From: Andrey Semashev (andysem_at_[hidden])
Date: 2007-06-25 14:55:23


Mathias Gaunard wrote:
> Andrey Semashev wrote:
>
>> Text parsing is one of such examples. And it may be extremely
>> performance critical.
>
> Text parsing being quite low-level, they should probably use lower-level
> accesses (iterating over code points or code units for example).
>
> Extensive parsing should probably access lower-level views of the
> string, like code points or code units, and eventually be careful
> depending on what they do.

I agree that parsing is rather a low-level task. But I see no benefit
from being forced to parse Unicode code points instead of fixed-length
chars in a given encoding.

> Various Unicode related tools (text boundaries searching etc.) would be
> needed to assist the parser in this task.

That would be nice.

> Building a fully Unicode-aware regex engine is probably difficult.
> See the guidelines here: http://unicode.org/unicode/reports/tr18/
> Boost.Regex -- which makes use of ICU for Unicode support -- for
> example, does not even fully comply to level 1.

Interesting. I wonder what level of support will be proposed to the
Standartization Comitee.

>>> You should be working with Unicode internally in your app anyway if you
>>> want to avoid translations, since most systems or toolkits require
>>> Unicode in some form in their interfaces.
>> I'm not sure about the "most" word in context of "require". I'd rather
>> say "most allow Unicode".
>
> I know of several libraries or APIs that only work with Unicode. It's
> simply easier for them if there is only one format that represent all text.
> GTK+ is one example.

Well, that doesn't mean I was wrong in my statement. :)

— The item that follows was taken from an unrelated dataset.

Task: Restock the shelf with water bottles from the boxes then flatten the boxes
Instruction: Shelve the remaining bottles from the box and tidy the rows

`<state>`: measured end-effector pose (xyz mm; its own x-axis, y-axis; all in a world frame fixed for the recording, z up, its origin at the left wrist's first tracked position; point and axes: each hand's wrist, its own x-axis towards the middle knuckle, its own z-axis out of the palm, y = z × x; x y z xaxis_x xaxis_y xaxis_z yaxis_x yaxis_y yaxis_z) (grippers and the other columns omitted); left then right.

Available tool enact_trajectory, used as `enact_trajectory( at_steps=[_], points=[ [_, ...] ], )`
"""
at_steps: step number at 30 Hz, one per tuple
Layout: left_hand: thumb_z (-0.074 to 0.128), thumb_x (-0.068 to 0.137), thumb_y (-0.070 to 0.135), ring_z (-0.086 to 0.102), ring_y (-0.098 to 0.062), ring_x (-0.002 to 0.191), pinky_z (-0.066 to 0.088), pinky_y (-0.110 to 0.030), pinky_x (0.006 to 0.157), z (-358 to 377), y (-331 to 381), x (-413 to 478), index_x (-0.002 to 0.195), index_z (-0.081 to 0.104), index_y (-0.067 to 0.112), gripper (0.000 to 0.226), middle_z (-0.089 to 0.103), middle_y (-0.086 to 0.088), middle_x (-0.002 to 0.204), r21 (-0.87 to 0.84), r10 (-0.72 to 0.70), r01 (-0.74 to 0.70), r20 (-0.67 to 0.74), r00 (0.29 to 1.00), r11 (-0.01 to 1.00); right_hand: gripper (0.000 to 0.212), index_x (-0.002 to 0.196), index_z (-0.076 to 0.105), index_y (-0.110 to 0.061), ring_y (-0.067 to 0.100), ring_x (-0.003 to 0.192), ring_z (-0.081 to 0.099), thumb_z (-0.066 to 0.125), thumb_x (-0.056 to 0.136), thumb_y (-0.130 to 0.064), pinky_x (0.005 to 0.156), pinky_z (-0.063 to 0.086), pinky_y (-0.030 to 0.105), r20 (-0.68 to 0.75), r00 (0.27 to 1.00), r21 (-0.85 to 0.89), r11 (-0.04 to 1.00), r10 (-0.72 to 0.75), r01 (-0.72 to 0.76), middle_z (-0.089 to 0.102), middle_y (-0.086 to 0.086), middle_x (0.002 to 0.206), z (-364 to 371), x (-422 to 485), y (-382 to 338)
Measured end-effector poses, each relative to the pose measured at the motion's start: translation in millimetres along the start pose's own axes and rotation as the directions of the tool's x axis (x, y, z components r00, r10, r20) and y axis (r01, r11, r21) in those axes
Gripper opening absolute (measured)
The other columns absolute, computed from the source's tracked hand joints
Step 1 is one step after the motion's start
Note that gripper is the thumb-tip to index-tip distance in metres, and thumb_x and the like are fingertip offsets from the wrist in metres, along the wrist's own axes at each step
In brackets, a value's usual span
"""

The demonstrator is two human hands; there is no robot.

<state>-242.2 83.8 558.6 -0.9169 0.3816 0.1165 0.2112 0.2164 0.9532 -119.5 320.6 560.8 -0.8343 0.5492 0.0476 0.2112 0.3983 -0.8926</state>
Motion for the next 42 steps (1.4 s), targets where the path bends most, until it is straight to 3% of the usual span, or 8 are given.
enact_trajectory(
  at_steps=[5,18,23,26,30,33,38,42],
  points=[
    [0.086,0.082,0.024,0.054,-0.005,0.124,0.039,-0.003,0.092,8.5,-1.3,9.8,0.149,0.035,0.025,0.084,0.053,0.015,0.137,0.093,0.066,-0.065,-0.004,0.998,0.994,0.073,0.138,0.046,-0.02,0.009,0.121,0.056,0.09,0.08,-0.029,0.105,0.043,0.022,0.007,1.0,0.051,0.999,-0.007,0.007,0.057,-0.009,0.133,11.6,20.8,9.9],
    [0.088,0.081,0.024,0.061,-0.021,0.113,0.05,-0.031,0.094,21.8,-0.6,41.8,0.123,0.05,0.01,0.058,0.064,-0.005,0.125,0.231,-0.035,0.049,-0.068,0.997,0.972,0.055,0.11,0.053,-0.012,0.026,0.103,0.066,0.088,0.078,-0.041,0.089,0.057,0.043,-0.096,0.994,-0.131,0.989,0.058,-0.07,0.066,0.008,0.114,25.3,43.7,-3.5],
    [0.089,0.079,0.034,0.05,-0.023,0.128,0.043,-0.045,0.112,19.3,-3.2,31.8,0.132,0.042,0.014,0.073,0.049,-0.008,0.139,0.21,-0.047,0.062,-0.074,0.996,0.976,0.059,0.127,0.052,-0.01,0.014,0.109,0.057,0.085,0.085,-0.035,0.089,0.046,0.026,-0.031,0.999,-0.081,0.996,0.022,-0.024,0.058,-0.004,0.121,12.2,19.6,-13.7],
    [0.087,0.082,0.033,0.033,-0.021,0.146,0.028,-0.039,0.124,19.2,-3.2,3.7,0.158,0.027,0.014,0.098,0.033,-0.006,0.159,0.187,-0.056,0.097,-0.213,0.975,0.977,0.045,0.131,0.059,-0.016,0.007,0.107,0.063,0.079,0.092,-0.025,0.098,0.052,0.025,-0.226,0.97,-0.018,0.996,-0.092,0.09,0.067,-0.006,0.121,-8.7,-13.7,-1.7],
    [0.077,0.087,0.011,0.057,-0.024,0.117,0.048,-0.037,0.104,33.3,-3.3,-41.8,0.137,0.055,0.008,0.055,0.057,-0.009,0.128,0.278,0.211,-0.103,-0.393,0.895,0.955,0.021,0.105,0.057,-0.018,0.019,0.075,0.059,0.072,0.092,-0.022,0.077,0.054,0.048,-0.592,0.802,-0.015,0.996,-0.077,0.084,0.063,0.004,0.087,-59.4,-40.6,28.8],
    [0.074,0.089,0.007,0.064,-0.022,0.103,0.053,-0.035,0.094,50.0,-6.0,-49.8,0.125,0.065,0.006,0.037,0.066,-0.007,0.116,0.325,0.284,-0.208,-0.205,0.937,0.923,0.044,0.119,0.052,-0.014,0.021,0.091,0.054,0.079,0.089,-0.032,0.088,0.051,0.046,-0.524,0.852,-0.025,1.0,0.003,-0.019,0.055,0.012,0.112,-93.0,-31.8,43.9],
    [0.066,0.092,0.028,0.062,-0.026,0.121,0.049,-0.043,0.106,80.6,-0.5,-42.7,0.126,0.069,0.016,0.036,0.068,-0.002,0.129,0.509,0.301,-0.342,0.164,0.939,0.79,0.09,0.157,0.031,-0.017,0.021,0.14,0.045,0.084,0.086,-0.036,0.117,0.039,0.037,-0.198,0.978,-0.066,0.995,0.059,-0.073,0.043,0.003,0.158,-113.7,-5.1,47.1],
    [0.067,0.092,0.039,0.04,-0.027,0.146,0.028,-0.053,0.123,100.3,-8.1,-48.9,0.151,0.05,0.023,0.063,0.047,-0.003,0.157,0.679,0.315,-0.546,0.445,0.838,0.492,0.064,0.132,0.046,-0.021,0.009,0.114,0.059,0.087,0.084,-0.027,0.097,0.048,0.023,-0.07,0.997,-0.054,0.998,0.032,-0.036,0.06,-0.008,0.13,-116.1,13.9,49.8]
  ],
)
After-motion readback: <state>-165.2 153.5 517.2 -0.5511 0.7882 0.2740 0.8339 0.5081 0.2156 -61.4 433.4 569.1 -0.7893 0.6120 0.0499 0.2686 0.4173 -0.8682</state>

>> But that does not mean that all strings in C++
>> should be in Unicode and I should always work in it. I just want to have
>> a choice, after all.
>
>> Additionally, there is plenty of already written code that does not use
>> Unicode. We can't just throw it away.
>
> Compatibility with legacy code will always be an issue.
> Isn't a runtime conversion simply acceptable?

I don't think so - we're recurring to the performance issue.

I just don't understand why there's so strong will to cut down fixed
char encodings in favor of exclusive Unicode support. Why can't we have
both? Is it for that the text processing algorithms should be
duplicated? I think not, if the implementation is well designed. Is it
for CRT size growth because of some encoding-specific data? Possible,
but not necessarily. In fact, if the application size is of primary
concern, the whole Unicode support is a good candidate to cut away.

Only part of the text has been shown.